This buyer’s guide to OT security and IT/OT convergence is written for the team that owns the seam between the enterprise network and the plant floor. It explains the two distinct categories of the operational technology security market, how to segment IT and OT networks in a manufacturing plant without causing downtime, how identity-based zones and conduits satisfy IEC 62443, and what the best network access control for operational technology looks like when legacy programmable logic controllers cannot run an agent or an 802.1X supplicant.
“Detection tells you an attacker is inside. Enforcement decides whether they can move.
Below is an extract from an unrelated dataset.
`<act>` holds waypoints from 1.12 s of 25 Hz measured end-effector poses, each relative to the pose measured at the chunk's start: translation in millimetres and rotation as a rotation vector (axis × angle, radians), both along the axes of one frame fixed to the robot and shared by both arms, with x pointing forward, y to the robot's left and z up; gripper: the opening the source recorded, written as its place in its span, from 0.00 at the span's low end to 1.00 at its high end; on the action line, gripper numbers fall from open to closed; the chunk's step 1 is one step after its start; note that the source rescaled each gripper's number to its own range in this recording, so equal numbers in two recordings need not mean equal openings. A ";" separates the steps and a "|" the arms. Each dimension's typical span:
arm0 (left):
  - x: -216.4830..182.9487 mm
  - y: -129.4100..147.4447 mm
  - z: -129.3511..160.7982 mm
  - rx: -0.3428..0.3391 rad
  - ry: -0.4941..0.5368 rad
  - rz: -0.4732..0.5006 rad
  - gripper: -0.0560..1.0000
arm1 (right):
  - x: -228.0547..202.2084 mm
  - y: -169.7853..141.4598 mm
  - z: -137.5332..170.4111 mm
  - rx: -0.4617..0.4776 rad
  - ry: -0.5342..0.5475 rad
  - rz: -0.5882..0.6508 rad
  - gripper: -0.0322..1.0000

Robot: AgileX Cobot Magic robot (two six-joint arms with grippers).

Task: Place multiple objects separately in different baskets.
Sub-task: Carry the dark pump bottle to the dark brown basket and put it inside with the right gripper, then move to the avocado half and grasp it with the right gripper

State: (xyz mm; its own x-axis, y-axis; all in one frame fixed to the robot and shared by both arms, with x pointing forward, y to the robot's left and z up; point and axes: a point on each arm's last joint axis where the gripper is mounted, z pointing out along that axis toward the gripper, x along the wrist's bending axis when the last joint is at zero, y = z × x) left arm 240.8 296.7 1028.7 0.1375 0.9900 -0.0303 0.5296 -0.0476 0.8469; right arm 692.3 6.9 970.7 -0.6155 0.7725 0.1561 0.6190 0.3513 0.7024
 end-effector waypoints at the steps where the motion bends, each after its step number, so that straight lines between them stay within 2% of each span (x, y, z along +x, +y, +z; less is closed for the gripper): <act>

A mature OT security program needs both, and the enforcement layer is where identity-based microsegmentation belongs.” Elisity, on the segmentation-and-enforcement lane of OT security
On this page
- What is OT security?
- The two lanes of the OT security market
- IT/OT convergence and the Purdue Model boundary
- How to segment IT and OT networks without downtime
- The best network access control for operational technology
- IEC 62443 zones and conduits
- Selection criteria for an OT segmentation and enforcement solution
- Frequently asked questions
What is OT security?
OT security is the discipline of protecting operational technology: the hardware and software that monitors and controls physical equipment, processes, and events in industrial environments. It covers industrial control systems (ICS), supervisory control and data acquisition (SCADA) systems, distributed control systems (DCS), programmable logic controllers (PLCs), and the growing population of connected sensors on the factory floor. Where IT security optimizes for confidentiality, OT security optimizes for safety and availability, because an interruption on a production line is not an inconvenience, it is a stopped process and lost output.
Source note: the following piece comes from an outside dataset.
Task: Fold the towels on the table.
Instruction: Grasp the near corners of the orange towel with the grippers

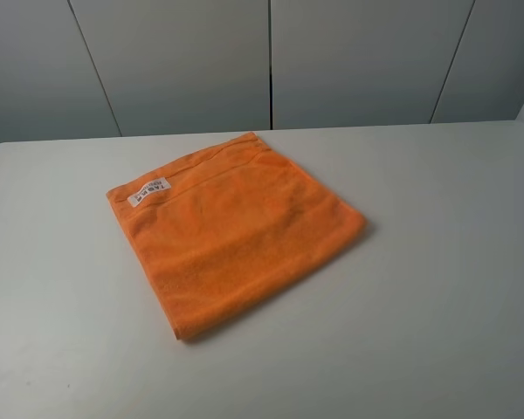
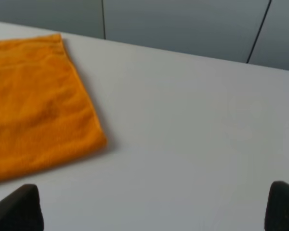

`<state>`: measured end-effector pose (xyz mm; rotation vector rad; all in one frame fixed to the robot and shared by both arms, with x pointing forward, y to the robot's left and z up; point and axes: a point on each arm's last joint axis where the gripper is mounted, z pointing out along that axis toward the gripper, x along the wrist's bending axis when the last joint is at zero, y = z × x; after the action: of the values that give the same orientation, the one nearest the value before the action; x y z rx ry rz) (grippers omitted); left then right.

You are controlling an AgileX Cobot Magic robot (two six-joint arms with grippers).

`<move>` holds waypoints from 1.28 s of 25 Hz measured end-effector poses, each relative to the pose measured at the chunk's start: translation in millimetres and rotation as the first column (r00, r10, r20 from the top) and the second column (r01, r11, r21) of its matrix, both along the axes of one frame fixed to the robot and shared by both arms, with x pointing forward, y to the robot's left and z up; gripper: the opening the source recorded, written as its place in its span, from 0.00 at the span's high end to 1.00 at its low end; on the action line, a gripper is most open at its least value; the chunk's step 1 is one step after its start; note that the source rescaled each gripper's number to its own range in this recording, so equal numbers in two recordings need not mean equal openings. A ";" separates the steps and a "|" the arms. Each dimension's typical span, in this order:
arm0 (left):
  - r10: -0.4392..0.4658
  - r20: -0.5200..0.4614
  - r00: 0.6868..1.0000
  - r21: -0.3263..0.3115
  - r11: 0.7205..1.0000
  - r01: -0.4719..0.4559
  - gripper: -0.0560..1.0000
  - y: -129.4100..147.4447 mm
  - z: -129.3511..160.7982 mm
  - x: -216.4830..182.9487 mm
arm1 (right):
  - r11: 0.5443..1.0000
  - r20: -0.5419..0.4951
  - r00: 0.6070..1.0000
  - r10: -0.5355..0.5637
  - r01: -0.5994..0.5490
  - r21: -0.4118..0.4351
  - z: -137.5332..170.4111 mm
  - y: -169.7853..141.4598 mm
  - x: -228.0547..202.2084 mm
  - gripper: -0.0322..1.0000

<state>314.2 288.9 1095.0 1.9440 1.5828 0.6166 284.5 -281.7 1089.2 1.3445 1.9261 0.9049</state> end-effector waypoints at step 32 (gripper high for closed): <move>-0.220 -0.728 0.649 0.210 0.830 0.516 0.00 -117.1 -120.9 155.2 | -0.076 -0.726 0.257 0.638 -0.917 -0.391 -120.6 154.8 204.0 0.00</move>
<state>469.5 171.8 974.1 2.9688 1.3962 0.0087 488.5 -126.9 968.7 -0.5080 2.8801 0.0201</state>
The stakes have moved from theoretical to operational. According to the SANS 2025 State of ICS/OT Security Survey, 22% of organizations experienced a cybersecurity incident affecting their ICS or OT systems in the past year, and 40% of those incidents caused operational disruption. Dragos reported 708 ransomware incidents hitting industrial entities in the first quarter of 2025 alone, with manufacturing absorbing 68% of them. The same Dragos analysis estimates OT cyber incidents put 329.5 billion dollars per year at risk globally, with 172.4 billion dollars of that figure coming from business interruption.
Two structural facts make OT harder to secure than IT. First, asset lifecycles are long: where IT refreshes hardware every three to five years, OT equipment commonly runs for 15 to 25 years, which means production environments are full of devices that predate modern authentication. Second, those devices speak proprietary industrial protocols, such as Modbus, DNP3, and EtherNet/IP, that were designed for reliability on an isolated network, not for a world where the plant floor is reachable from the enterprise network. As Claroty research has found, 55% of OT environments contain four or more remote access tools, each one a path an attacker can use to move laterally toward a controller.
The two lanes of the OT security market
Buyers are often told they need one OT security product, then discover that the leading platforms solve fundamentally different problems. The market divides into two complementary lanes. Understanding the split is the single most useful thing a buyer can do, because the two lanes are bought together, not instead of each other.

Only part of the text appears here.